Dr Ian Colclough said...

Andrew, I agree with you absolutely. "I do not think you can direct the environment from that level but should work like hell to make things work better on the ground at the coalface."

I have strongly advocated that approach since HealthConnect and MediConnect were first mooted. Even so, the bureaucrats and policy makers either do not want to listen, or do not want to enquire about how that can be made to happen, or do not have the nous to comprehend the powerful forces that such thinking could bring to bear on the problem. C'est la vie.

john scott said...

Andrew, Ian, we are in agreement that you cannot 'direct' the environment from the 'world view' level --if the ideas at that level make no sense on the ground. That is the problem we have today.

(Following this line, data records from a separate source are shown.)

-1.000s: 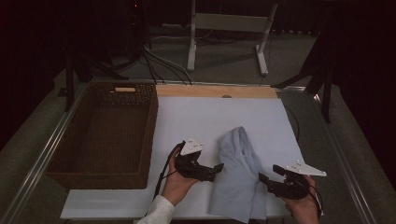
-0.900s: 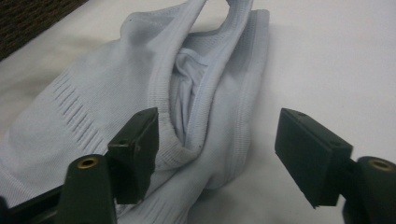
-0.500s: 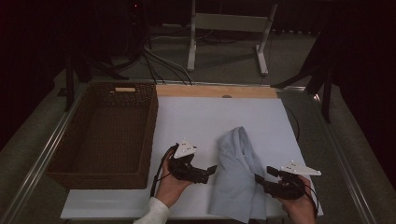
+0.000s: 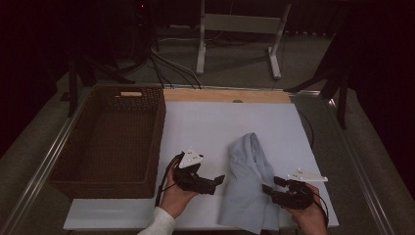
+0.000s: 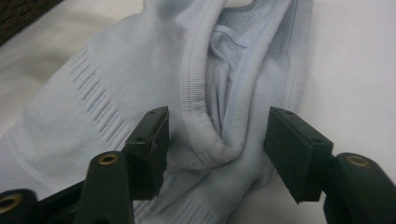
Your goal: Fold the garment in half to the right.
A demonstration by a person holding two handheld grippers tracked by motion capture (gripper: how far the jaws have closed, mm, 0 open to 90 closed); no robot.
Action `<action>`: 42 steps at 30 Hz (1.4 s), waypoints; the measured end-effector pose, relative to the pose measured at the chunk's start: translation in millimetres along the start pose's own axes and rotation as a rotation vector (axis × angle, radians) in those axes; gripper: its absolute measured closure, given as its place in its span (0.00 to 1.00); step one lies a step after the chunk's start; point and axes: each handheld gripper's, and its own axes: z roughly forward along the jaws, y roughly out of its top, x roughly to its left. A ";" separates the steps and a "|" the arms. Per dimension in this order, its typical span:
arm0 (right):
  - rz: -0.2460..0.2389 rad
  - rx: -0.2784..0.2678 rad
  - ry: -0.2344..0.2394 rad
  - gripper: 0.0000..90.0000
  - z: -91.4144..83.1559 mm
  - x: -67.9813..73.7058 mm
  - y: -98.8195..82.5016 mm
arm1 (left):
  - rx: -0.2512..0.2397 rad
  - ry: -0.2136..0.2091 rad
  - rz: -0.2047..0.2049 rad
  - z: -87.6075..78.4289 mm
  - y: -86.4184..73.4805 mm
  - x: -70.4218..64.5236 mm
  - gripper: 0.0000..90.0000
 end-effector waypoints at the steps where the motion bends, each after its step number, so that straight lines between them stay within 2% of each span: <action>1: 0.007 0.006 0.002 0.47 0.7 -0.7 0.1 | -0.001 0.001 0.000 0.0 0.0 -0.2 0.00; 8: -0.003 0.008 0.008 0.54 1.2 -0.6 0.3 | -0.005 0.002 0.000 -0.7 0.3 -0.8 0.00; 16: -0.025 -0.025 -0.001 0.51 -1.9 2.8 1.9 | -0.007 0.003 -0.001 -1.4 0.1 -0.5 0.00; 19: -0.032 -0.022 -0.006 0.51 -1.2 4.2 1.9 | -0.007 0.003 -0.001 -1.3 0.0 -0.7 0.00; 23: -0.025 0.018 0.004 0.53 3.7 3.8 1.6 | -0.006 0.000 -0.002 -0.6 -0.4 -1.4 0.00; 28: -0.018 0.044 0.022 0.63 6.7 3.2 1.6 | -0.006 -0.001 -0.004 -0.4 -0.5 -1.7 0.00; 34: -0.022 0.078 0.037 0.88 8.5 3.0 1.9 | -0.001 -0.004 0.001 0.0 -0.9 -2.0 0.00; 37: -0.025 0.057 0.031 0.94 4.7 3.1 4.0 | -0.003 -0.003 0.000 -0.1 -0.9 -2.1 0.00; 42: -0.027 -0.005 0.001 0.96 -4.7 2.0 10.0 | 0.000 -0.005 0.000 0.7 -1.3 -2.6 0.00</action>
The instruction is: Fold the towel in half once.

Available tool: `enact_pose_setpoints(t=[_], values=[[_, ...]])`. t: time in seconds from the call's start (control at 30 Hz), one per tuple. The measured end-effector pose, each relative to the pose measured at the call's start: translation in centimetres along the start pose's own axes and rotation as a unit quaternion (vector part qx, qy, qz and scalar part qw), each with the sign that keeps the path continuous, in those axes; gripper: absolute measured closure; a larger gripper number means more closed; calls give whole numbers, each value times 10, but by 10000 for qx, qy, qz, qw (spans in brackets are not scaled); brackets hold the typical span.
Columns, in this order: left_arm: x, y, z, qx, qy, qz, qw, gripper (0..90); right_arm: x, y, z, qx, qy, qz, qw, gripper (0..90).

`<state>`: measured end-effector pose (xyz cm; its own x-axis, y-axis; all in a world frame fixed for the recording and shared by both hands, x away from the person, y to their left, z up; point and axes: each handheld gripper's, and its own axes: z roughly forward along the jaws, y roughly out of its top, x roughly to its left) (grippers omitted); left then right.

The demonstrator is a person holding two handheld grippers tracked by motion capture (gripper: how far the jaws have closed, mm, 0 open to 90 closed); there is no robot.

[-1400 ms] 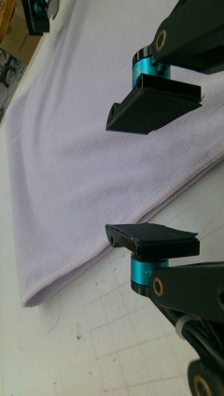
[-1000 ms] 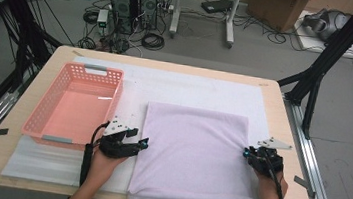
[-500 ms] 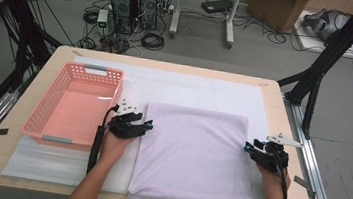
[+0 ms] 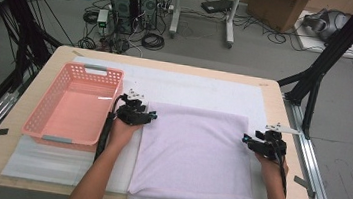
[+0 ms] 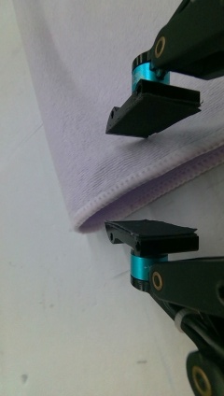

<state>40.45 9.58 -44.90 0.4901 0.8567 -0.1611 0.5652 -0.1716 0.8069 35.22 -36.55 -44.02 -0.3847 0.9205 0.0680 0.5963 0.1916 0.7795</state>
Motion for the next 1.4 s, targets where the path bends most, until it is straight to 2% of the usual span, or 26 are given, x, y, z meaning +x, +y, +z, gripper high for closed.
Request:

The current crop of ideas held by Treasury and Finance about the way an economy works need to change and that is what the Health CEOs paper referred to in my earlier comment was beginning to address.

Healthcare is a service industry where value is created through mutuality and to a much lesser extent competition. We actually don't have a mechanism to enable the right kinds of cooperation, coordination and collaboration across our healthcare system to occur. And such a mechanism has to separate the human from the electronic so that the issues specific to each can be resolved responsibly and responsively.

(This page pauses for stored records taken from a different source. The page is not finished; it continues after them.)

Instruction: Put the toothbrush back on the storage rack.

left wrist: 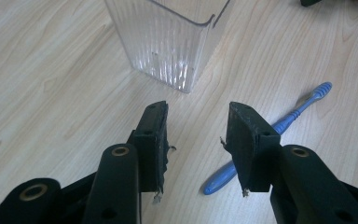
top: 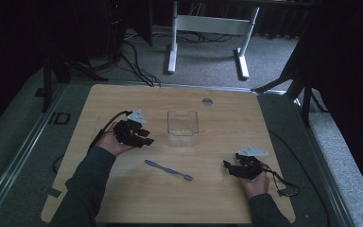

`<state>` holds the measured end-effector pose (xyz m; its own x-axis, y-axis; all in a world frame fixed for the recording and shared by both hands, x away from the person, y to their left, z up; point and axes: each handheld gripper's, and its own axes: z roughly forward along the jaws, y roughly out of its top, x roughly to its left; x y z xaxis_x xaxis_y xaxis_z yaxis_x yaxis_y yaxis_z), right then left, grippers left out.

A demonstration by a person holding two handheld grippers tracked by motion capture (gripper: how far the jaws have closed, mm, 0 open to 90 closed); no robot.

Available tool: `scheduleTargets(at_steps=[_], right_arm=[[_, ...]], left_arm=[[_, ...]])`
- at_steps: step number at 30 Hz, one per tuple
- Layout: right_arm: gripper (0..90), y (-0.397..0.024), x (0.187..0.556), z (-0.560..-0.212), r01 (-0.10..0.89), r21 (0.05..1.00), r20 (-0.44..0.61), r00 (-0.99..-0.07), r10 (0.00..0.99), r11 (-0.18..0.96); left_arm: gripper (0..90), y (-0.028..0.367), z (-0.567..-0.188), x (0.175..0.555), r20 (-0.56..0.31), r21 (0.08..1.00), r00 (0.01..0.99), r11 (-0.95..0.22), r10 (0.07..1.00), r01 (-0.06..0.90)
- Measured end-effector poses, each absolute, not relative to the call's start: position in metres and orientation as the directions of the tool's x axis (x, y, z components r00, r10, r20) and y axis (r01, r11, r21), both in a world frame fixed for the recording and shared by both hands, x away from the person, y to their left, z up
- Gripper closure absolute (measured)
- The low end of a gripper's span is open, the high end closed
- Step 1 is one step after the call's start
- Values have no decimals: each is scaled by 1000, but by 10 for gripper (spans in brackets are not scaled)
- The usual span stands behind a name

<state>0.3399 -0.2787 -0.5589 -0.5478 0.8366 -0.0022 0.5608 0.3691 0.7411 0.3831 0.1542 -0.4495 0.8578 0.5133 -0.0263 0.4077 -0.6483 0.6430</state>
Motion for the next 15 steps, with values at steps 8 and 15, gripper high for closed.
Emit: scheduleTargets(at_steps=[8, 15], right_arm=[[340, -279, 340, -559, 560, 742, -3, -548, 836, 370], [340, -279, 340, -559, 560, 741, -3, -549, 836, 370]], left_arm=[[584, 147, -451, 383, -7, 610, 871, -689, 491, 392], [581, 142, -453, 383, -3, 592, 876, -705, 482, 390]])
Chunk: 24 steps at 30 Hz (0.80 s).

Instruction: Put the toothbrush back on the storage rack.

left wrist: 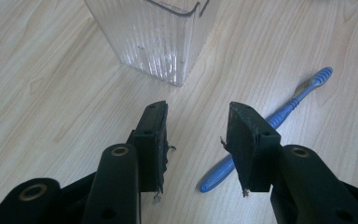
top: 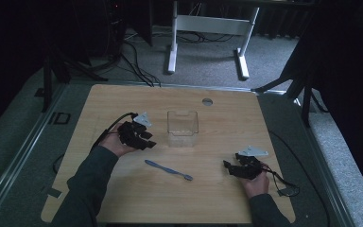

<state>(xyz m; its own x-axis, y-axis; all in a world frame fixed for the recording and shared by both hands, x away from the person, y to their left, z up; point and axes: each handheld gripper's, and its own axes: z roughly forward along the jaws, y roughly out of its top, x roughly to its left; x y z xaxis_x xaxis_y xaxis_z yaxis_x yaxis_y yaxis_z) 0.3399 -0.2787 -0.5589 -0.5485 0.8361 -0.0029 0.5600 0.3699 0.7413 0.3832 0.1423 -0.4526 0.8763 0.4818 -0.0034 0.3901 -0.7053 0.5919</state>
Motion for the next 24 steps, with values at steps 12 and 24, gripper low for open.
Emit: scheduleTargets(at_steps=[12, 24], right_arm=[[340, -279, 340, -559, 560, 741, -3, -548, 836, 370], [340, -279, 340, -559, 560, 741, -3, -549, 836, 370]], left_arm=[[496, 136, -456, 383, 9, 578, 879, -720, 477, 385], [472, 127, -462, 381, -1, 551, 902, -752, 432, 361]])
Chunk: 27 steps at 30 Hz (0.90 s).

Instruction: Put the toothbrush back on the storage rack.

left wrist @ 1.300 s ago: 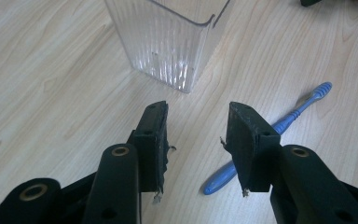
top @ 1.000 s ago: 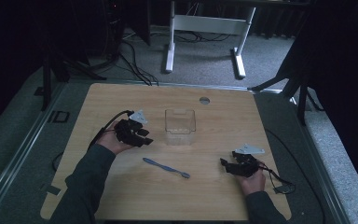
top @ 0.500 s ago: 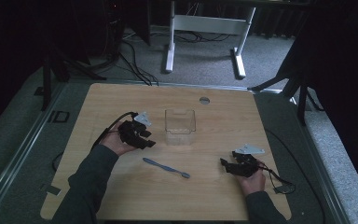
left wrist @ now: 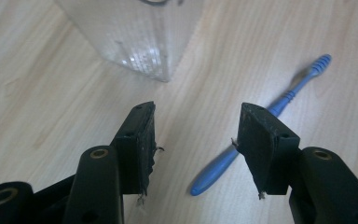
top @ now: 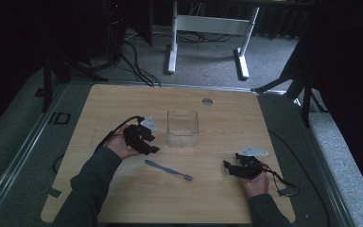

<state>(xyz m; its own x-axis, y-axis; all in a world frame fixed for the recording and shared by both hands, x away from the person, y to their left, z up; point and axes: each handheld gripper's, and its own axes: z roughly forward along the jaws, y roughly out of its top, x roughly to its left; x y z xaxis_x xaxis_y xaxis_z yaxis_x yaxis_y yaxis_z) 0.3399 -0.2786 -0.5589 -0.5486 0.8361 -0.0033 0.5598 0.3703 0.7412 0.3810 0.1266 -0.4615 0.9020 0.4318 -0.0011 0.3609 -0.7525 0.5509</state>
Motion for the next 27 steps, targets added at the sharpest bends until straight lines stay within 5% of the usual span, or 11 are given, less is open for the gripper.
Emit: scheduleTargets(at_steps=[27], right_arm=[[340, -279, 340, -559, 561, 741, -2, -548, 837, 369]], left_arm=[[495, 110, -468, 380, 7, 493, 929, -809, 371, 319]])
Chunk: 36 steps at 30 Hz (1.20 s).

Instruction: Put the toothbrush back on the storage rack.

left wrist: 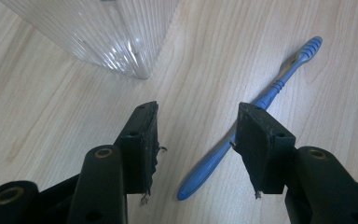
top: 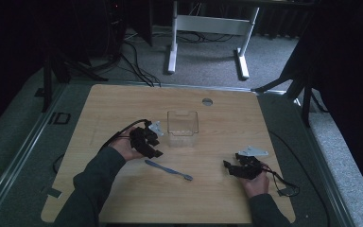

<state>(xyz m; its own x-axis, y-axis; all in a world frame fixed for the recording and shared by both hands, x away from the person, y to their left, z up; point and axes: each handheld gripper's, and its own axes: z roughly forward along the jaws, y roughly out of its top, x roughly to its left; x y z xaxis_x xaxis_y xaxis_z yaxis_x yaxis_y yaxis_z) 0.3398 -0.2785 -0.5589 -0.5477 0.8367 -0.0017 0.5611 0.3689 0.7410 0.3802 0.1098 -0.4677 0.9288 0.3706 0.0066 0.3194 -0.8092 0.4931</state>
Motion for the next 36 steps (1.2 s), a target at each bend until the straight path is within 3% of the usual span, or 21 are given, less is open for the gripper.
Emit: scheduleTargets(at_steps=[21, 36], right_arm=[[340, -278, 340, -559, 561, 741, -1, -548, 836, 369], [340, -279, 340, -559, 560, 741, -2, -549, 835, 371]], left_arm=[[471, 93, -479, 373, 29, 433, 954, -864, 297, 255], [515, 80, -490, 369, 27, 387, 969, -897, 244, 215]])
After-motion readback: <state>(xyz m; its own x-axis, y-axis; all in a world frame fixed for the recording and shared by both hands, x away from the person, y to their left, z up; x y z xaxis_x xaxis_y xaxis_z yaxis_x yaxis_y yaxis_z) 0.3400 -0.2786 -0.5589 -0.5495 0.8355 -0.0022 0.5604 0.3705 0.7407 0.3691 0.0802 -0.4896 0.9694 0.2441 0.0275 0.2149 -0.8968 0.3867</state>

You see this in Ian's comment about 'connecting' in his references to HealthConnect and MedicConnect.

I agree also with Ian that bureaucrats and policy makers struggle with listening and making things happen. They are not dumb nor are they disinterested. They are constrained by certain ways of thinking about a problem. One of the hallmarks of this dilemma is the inability to call a spade a shovel in regard to the current strategy for Electronic Health Records. Risk aversion is a very real and at the moment well-entrenched feature of government and big business.

It will take new knowledge and new tools that make real sense to people on the ground for this to change. And healthcare is the service sector that is in most desperate need of such change.

Anonymous said...

We are listening and dreaming of a MyHR. The common thread is MyHR, we now there are problems that only MyHR can fix. Just use it and give us feedback so we can continue with MyHR.

We will also use SMD as proof that only MyHR can intergrated all that stands before us

Anonymous said...

Re- 10:34 AM "Just use it and give us feedback so we can continue with MyHR."

That alone epitomizes what others have been saying. It demonstrates how little they understand about how to develop, test and deploy a highly complex system whilst maintaining credibility, encouraging co-operation and engendering confidence in the system under development. Put another way - do not push a half-baked, untried and unproven, system into the marketplace and expect any semblance of co-operation to be forthcoming from people (doctors) whose first priority is to operate their businesses (practices) for and on behalf of their patients with minimal disruption.

Anonymous said...

Less an example of where the Community gets in wrong than where the supposed leadership gets it wrong. So much ill informed dabbling by ministers, department heads and agency newbies looking for their next big announcement.

jbeltman said...

What are the Digital Health Strategies of The other G20 countries ... (Links please!)

This is what you are looking for right?